Thanks for the help.

As far as java as a programming language goes, I would say that Java is almost as bad a language as C++. It is slower, and it is less efficient, and I do not agree with many of the paradigms it teaches.

For example, Java does not support first class functions. Java's threading implementation is (in my opinion) clunky, Java's syntax is burdensome, and Java's implementation of OOP is flawed.

As far as object orientation goes, Inheritance may be intuitive, but it is not very intelligent, and using it causes more problems than it fixes.

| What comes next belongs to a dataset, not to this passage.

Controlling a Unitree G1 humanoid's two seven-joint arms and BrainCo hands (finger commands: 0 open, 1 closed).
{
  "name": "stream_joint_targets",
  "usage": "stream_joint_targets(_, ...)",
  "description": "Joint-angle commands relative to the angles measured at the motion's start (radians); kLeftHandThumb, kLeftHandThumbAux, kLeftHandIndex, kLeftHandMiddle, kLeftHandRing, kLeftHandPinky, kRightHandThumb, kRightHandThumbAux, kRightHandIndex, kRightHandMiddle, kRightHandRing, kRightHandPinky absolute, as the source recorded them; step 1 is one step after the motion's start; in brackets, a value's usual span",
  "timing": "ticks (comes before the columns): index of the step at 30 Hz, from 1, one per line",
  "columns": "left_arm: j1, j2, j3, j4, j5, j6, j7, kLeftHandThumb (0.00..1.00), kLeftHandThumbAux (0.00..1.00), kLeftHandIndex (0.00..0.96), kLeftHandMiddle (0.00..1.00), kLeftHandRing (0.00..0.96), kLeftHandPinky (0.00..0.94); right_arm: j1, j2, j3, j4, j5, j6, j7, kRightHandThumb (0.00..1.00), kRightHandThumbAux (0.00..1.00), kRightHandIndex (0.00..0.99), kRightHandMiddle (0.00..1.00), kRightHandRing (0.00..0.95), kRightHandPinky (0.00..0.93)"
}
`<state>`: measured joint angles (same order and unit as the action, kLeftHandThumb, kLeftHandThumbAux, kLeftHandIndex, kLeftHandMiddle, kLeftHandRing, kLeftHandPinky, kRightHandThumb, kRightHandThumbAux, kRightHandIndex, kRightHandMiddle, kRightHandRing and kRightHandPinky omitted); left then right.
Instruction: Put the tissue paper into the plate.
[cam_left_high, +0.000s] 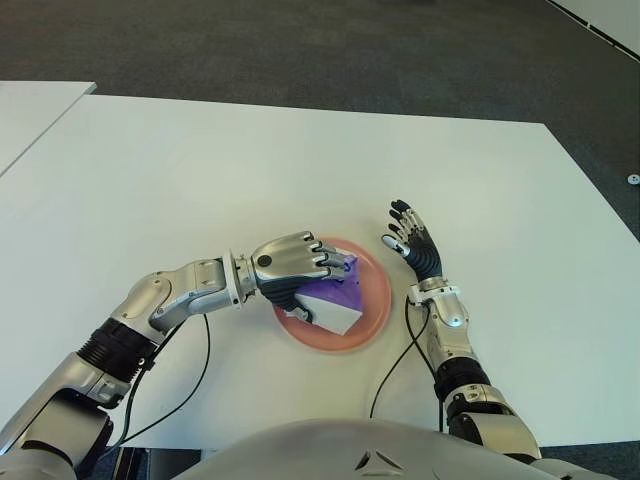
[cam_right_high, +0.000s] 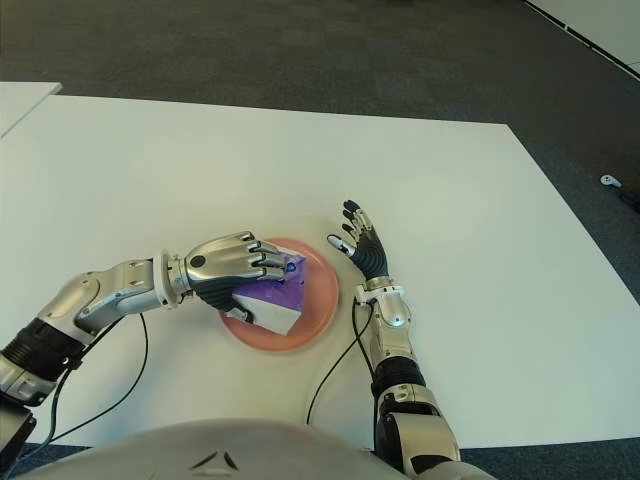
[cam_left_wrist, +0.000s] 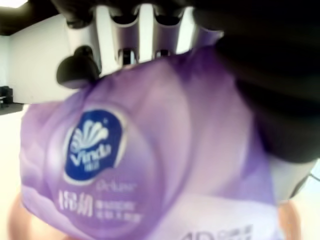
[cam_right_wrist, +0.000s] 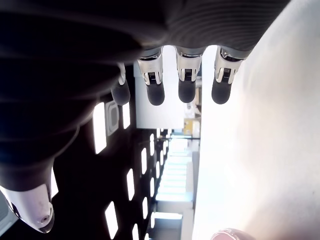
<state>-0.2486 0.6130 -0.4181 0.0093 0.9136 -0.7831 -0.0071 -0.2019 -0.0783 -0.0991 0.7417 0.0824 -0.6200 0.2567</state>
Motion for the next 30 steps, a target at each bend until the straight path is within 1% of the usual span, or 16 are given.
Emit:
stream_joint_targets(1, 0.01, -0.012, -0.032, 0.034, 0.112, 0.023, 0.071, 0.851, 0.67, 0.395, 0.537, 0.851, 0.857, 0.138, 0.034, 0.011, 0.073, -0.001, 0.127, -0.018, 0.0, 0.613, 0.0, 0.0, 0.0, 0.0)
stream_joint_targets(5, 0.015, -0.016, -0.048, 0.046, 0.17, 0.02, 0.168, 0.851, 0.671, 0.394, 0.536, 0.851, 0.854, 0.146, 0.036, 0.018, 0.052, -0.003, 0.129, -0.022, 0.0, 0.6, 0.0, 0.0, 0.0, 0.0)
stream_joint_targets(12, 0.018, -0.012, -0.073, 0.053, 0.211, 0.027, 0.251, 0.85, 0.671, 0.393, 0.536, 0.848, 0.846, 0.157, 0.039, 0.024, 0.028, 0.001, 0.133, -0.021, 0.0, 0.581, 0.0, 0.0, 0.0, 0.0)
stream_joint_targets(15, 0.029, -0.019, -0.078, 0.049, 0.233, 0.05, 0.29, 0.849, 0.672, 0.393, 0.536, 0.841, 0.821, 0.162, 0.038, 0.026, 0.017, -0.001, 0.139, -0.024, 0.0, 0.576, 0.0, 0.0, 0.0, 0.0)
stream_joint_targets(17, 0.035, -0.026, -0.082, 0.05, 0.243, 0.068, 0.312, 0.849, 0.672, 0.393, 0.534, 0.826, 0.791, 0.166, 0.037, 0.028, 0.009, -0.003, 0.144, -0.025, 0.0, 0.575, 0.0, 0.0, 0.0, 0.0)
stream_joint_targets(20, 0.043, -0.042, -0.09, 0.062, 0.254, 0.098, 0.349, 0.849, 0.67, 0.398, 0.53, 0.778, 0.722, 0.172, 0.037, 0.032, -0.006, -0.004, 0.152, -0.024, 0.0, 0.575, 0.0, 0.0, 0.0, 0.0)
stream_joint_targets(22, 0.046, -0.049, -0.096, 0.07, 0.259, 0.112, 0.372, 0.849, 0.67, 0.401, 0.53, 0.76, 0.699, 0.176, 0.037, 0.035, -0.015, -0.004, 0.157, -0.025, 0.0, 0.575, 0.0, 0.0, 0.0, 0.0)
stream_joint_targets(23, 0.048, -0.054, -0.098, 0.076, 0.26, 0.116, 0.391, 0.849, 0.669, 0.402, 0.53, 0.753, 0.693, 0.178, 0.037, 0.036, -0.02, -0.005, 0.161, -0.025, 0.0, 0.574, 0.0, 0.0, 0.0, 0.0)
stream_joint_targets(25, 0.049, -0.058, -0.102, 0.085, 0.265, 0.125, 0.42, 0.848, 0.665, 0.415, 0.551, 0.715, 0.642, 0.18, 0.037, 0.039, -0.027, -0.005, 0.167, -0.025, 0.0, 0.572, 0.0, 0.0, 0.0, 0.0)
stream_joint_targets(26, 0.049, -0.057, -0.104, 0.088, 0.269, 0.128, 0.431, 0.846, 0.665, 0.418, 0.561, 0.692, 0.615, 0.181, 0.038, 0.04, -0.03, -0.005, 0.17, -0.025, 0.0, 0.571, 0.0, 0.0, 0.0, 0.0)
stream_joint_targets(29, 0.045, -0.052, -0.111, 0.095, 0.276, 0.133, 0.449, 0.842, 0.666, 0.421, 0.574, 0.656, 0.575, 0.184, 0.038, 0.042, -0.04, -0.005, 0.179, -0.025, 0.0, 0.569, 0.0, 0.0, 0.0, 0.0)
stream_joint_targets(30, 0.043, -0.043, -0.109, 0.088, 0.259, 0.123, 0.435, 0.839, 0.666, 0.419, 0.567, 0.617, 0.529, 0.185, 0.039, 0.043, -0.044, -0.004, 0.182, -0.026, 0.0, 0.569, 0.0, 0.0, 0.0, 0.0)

To use your example: while it is easy to make an overarching 'mammal' class, this should not be implemented in code. In inheritance style OOP, we would make a 'mammal' class with, say, 'fur' and 'give birth'. However, for every attribute that you add to the 'mammal' class, I can find an exception: for example, a duck billed platypus. When implementing a duck billed platypus, how do you deal with the fact that it lays eggs? Either you hide functionality of the mammal, which degrades the usefulness of mammal (any method that tried to use the givebirth() function of mammal would be broken) or you degrade the usefulness of mammal by excluding the birth function. While we make categories for things, all categories have exceptions, and inheritance OOP can not deal with this.

A better way to do this would be possessive OOP: if a bunch of objects are going to be 'mammals', you don't make an overarching 'mammal' container, you identify what you think classifies 'mammals'. You make a 'givebirth()' function and a 'fur' object, and then objects can possess those data. This way, exceptions to your categories do not break your code.

In fact, all inheritance relationships can be restructured as possessive relationships, which are much more dynamic and far easier to understand, and which do not give rise to issues such as multiple inheritance issues and so on.